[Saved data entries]
********************

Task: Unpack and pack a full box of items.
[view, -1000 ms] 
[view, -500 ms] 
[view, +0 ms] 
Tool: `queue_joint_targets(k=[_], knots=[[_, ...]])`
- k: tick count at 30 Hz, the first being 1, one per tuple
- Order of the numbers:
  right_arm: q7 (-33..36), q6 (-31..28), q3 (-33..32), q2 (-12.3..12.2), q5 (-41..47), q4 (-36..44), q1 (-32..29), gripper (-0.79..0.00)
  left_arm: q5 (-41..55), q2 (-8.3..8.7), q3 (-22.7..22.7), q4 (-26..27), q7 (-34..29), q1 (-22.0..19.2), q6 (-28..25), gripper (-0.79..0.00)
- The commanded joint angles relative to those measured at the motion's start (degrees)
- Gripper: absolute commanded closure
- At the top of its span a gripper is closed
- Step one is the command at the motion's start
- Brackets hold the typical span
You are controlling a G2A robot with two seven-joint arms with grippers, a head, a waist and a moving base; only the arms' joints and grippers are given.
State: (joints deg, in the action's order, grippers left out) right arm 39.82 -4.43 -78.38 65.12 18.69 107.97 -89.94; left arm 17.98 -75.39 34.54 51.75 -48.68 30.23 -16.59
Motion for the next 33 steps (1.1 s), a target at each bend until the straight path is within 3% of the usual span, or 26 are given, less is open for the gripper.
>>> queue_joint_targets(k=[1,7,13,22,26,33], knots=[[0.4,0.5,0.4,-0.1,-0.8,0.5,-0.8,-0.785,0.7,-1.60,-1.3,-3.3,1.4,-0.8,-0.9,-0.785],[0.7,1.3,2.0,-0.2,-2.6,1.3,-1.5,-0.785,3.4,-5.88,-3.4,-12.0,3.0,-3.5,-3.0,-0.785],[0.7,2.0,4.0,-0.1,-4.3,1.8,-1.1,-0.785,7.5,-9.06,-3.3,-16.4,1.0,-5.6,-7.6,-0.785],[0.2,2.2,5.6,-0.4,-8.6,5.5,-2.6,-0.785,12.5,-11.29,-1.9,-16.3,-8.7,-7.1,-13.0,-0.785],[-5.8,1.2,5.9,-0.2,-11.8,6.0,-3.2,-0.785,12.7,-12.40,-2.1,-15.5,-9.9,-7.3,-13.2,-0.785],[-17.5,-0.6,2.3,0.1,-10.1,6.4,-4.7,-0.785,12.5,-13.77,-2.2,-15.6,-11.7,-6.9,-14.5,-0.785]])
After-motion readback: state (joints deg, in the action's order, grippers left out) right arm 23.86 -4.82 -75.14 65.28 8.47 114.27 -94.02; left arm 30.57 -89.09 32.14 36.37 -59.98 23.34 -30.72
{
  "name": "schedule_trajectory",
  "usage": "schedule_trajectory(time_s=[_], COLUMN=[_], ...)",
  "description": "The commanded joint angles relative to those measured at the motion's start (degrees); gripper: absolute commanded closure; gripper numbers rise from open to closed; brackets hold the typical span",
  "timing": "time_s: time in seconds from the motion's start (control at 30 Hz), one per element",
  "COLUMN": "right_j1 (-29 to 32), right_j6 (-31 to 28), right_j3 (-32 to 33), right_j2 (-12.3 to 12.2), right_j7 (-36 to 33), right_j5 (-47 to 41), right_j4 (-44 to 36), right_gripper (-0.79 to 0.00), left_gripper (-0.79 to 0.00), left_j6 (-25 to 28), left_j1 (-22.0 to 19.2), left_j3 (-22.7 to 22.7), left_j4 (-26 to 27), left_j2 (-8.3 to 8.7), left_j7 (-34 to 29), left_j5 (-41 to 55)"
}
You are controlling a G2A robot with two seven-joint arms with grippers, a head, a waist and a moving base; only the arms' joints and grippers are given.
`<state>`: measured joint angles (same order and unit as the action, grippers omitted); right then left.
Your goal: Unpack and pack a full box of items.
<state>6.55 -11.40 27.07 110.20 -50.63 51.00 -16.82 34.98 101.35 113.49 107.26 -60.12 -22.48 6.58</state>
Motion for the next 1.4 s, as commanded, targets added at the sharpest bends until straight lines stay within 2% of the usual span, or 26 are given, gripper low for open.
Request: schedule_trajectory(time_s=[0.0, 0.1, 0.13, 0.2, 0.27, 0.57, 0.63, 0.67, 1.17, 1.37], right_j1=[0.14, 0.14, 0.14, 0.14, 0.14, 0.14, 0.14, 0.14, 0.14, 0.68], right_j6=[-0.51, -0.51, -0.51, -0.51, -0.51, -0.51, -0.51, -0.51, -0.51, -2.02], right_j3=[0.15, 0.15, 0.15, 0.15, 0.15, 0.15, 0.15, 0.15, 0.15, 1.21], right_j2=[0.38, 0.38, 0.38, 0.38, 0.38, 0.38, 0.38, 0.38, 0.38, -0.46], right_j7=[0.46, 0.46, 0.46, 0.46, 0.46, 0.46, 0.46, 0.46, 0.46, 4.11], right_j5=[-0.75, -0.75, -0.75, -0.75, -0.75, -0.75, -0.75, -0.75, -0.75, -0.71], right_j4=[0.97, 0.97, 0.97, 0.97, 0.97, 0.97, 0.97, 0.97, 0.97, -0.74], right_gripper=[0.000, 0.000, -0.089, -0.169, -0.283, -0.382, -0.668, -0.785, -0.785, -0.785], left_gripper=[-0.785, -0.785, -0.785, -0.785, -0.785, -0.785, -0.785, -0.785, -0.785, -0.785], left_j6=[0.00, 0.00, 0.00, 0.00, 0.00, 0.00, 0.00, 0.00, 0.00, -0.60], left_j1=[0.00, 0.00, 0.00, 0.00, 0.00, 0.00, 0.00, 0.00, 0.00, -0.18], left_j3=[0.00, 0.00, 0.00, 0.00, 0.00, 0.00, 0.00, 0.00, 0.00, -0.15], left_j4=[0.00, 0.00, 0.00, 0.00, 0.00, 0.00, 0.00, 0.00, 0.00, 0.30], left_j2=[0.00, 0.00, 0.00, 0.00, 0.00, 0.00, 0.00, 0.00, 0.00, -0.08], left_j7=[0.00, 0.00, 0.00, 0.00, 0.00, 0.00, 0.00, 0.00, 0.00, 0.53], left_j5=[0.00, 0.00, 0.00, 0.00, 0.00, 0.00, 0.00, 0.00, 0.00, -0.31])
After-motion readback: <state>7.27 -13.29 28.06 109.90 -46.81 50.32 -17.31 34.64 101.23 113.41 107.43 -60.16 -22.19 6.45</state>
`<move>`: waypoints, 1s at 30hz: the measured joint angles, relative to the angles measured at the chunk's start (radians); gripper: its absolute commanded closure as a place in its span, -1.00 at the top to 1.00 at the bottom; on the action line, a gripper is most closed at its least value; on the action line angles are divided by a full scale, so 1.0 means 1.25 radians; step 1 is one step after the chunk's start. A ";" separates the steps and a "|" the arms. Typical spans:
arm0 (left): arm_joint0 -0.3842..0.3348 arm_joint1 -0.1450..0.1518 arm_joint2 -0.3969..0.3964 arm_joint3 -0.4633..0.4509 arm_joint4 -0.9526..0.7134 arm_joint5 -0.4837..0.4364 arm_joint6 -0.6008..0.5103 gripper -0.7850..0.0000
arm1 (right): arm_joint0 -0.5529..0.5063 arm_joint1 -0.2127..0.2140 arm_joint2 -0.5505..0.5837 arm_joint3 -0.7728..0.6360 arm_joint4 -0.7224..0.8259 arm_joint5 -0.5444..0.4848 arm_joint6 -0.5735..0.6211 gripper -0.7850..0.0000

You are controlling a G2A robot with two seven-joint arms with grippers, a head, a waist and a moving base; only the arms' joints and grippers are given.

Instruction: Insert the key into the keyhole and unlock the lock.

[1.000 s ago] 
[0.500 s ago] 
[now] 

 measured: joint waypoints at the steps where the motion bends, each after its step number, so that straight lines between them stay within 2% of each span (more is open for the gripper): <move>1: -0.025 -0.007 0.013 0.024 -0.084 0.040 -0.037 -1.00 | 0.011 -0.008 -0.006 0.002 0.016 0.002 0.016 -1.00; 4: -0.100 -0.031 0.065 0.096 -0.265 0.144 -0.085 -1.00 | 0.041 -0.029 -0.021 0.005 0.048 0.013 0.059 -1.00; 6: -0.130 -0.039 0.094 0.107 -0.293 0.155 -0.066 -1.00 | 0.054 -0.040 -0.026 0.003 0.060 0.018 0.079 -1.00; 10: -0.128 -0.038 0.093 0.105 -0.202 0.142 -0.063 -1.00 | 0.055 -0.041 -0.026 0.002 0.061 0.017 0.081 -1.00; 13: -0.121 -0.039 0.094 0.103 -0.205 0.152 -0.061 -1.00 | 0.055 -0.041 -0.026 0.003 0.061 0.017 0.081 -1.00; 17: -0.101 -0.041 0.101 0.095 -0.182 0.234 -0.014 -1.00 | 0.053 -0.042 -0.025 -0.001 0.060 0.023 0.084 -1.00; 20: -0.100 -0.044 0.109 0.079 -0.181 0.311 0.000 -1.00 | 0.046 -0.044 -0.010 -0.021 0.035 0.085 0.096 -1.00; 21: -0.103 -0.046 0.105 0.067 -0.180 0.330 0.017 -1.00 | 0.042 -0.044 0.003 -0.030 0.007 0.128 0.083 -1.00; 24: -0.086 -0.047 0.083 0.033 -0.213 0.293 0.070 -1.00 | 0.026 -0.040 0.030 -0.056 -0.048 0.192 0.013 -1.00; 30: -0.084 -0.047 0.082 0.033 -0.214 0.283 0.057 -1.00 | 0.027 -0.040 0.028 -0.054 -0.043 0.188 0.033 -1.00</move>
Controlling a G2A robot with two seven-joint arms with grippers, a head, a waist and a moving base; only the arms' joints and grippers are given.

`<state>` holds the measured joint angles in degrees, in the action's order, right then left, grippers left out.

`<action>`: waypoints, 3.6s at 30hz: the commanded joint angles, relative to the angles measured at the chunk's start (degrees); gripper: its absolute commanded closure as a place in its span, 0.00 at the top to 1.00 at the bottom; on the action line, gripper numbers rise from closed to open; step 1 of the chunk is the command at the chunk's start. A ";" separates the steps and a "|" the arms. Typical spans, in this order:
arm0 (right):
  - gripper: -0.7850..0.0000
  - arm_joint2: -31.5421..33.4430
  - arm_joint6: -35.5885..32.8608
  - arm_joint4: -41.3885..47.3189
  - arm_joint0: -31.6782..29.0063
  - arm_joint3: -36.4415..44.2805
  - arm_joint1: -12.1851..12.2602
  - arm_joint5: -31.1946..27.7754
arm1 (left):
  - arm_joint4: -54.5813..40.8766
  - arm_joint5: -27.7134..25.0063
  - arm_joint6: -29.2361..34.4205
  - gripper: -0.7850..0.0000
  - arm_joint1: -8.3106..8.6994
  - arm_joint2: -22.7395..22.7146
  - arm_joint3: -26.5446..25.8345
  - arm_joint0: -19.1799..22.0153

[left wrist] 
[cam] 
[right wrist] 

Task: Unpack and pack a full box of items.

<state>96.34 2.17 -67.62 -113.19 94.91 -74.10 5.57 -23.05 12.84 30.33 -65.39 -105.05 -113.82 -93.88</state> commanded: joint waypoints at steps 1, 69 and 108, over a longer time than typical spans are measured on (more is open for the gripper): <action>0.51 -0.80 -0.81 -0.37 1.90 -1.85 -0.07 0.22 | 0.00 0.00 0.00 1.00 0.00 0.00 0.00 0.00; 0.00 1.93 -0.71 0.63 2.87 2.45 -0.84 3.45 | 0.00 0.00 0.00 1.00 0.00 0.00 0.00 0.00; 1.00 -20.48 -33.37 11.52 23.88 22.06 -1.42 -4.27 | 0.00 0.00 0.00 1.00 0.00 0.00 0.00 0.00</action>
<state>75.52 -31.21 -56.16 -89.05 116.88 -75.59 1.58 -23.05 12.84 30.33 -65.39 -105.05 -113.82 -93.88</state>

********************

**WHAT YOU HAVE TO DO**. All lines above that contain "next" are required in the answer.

**TASK ANSWER**.
Motion for the next 33 steps (1.1 s), a target at each bend until the straight path is within 3% of the usual span, or 26 are given, less is open for the gripper.
Motion for the next 1.4 s, as commanded, targets added at the sharpest bends until straight lines stay within 2% of the usual span, or 26 are given, gripper low for open.

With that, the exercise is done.